▸ GIVEN DATA:
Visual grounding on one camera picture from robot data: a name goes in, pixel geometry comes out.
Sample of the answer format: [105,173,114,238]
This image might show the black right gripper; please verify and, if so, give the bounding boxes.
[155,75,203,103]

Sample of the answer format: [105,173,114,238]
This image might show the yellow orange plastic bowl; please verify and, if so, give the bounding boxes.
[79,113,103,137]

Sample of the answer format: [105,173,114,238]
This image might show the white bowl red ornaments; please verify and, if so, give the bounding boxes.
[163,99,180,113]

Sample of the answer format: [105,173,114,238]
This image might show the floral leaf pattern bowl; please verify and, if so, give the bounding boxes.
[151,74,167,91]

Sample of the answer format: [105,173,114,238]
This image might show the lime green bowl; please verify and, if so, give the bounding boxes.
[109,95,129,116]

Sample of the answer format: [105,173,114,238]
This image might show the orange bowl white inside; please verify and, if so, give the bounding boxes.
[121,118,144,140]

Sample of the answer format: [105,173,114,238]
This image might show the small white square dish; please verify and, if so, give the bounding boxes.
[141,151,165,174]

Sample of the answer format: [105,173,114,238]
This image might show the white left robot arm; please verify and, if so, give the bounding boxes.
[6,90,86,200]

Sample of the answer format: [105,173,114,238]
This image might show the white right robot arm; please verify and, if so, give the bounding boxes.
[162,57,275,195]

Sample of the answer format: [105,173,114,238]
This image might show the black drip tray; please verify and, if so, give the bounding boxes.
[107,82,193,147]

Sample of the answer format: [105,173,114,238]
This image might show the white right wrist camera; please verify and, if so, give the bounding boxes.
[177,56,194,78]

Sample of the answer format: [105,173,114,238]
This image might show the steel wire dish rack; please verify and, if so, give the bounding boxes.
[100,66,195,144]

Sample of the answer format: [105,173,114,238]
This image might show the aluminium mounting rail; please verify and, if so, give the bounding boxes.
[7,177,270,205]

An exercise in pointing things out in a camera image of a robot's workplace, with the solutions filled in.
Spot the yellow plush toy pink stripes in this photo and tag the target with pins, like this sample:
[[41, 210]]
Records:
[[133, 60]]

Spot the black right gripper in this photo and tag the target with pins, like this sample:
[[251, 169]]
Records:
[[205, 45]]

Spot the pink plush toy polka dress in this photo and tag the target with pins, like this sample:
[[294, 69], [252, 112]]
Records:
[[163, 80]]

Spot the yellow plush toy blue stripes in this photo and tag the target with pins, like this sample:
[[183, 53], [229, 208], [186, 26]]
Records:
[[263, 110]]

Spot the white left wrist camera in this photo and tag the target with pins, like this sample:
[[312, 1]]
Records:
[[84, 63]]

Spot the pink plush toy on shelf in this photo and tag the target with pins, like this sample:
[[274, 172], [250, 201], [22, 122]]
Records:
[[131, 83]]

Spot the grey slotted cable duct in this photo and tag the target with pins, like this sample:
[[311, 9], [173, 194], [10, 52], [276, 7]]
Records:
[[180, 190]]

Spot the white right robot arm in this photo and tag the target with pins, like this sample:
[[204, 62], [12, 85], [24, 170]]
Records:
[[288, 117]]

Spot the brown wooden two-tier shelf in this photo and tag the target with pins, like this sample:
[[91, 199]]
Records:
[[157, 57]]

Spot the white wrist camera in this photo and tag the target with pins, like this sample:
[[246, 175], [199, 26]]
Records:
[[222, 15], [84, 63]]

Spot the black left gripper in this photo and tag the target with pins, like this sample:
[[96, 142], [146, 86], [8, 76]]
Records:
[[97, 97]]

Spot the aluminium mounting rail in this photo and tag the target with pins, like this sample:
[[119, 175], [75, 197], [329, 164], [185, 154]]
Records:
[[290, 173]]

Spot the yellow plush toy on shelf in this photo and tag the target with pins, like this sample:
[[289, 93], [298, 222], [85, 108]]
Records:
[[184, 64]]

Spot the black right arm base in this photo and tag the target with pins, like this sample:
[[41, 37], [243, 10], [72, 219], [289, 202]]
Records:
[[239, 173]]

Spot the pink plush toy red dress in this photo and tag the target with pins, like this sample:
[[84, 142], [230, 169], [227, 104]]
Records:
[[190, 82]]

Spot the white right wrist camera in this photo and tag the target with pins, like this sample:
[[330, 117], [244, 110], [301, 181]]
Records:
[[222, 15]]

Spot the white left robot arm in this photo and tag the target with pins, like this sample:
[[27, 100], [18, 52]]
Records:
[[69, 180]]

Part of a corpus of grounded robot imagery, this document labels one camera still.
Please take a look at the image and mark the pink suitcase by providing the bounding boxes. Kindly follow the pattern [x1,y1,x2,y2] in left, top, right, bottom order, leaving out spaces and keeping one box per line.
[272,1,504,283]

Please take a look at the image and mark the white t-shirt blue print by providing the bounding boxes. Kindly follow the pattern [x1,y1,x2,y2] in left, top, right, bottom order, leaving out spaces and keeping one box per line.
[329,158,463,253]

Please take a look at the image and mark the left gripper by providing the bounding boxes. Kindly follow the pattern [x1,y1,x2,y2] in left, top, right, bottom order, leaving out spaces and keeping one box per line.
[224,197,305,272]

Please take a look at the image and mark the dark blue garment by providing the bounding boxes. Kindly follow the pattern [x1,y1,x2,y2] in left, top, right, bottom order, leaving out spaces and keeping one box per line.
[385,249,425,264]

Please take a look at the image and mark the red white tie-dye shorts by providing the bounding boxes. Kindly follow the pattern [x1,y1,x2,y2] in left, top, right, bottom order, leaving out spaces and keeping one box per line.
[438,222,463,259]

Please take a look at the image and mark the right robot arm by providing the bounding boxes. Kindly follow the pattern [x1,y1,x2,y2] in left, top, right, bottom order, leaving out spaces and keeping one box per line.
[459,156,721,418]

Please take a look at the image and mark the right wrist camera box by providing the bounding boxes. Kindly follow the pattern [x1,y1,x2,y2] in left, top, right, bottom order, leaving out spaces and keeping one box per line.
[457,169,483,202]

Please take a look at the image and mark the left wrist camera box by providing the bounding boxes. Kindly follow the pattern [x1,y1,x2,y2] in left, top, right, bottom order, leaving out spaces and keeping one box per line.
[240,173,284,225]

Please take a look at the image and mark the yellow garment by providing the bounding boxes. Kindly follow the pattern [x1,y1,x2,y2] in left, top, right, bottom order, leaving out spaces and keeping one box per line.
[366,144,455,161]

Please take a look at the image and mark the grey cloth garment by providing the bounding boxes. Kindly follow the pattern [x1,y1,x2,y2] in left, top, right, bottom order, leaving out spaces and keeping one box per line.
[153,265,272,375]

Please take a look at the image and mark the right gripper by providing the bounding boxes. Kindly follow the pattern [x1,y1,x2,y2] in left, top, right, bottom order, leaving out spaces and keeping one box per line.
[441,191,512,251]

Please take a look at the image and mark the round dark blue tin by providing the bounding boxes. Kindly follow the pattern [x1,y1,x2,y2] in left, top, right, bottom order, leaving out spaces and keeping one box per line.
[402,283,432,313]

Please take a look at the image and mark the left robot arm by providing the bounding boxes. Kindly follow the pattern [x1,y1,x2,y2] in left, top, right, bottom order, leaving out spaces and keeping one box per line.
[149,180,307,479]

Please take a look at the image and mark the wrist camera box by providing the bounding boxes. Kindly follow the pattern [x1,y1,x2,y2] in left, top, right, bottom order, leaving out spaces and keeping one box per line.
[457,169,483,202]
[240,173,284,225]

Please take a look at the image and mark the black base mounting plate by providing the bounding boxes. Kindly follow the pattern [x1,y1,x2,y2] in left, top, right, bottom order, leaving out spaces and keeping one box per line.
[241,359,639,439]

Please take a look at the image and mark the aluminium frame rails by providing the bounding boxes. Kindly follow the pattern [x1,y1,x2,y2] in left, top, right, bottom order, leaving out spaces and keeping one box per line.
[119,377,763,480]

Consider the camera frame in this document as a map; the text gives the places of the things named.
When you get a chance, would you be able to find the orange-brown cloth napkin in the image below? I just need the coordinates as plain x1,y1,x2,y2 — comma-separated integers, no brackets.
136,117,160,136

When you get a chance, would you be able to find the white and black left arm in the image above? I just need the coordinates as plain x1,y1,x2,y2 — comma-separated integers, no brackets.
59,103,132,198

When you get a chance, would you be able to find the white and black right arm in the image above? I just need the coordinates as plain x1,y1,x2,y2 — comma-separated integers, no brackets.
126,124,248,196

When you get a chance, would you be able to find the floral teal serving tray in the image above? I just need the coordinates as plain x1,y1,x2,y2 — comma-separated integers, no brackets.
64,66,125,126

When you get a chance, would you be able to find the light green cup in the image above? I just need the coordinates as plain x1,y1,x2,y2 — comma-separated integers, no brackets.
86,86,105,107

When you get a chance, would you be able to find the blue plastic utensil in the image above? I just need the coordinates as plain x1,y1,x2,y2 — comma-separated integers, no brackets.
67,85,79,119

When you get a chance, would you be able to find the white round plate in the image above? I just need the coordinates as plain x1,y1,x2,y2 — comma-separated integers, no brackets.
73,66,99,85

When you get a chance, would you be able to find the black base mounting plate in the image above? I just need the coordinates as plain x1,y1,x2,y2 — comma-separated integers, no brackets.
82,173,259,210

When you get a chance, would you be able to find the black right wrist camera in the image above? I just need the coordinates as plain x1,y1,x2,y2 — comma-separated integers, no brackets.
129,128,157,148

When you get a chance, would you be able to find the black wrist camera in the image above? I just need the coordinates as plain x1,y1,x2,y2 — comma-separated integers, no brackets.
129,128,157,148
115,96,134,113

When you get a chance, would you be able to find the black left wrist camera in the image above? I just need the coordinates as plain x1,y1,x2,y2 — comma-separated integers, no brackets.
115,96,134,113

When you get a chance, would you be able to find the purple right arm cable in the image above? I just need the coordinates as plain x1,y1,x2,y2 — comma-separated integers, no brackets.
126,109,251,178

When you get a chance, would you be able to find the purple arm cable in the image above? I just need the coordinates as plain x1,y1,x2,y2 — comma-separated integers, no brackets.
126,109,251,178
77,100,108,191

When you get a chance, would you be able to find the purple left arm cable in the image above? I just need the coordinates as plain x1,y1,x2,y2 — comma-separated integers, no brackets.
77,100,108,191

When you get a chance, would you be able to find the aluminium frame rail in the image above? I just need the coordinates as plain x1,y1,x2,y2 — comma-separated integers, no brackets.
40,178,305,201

▸ TASK BRIEF: Search the material above for the word "shelf", then copy out each line that has it.

▸ RESULT OF THIS TASK:
Spot the pink plush toy on shelf in this photo and tag the target with pins, like this sample:
Spot the brown wooden two-tier shelf in this photo and tag the target with pins, like this sample:
Spot the yellow plush toy on shelf in this photo and tag the target with pins, like this sample:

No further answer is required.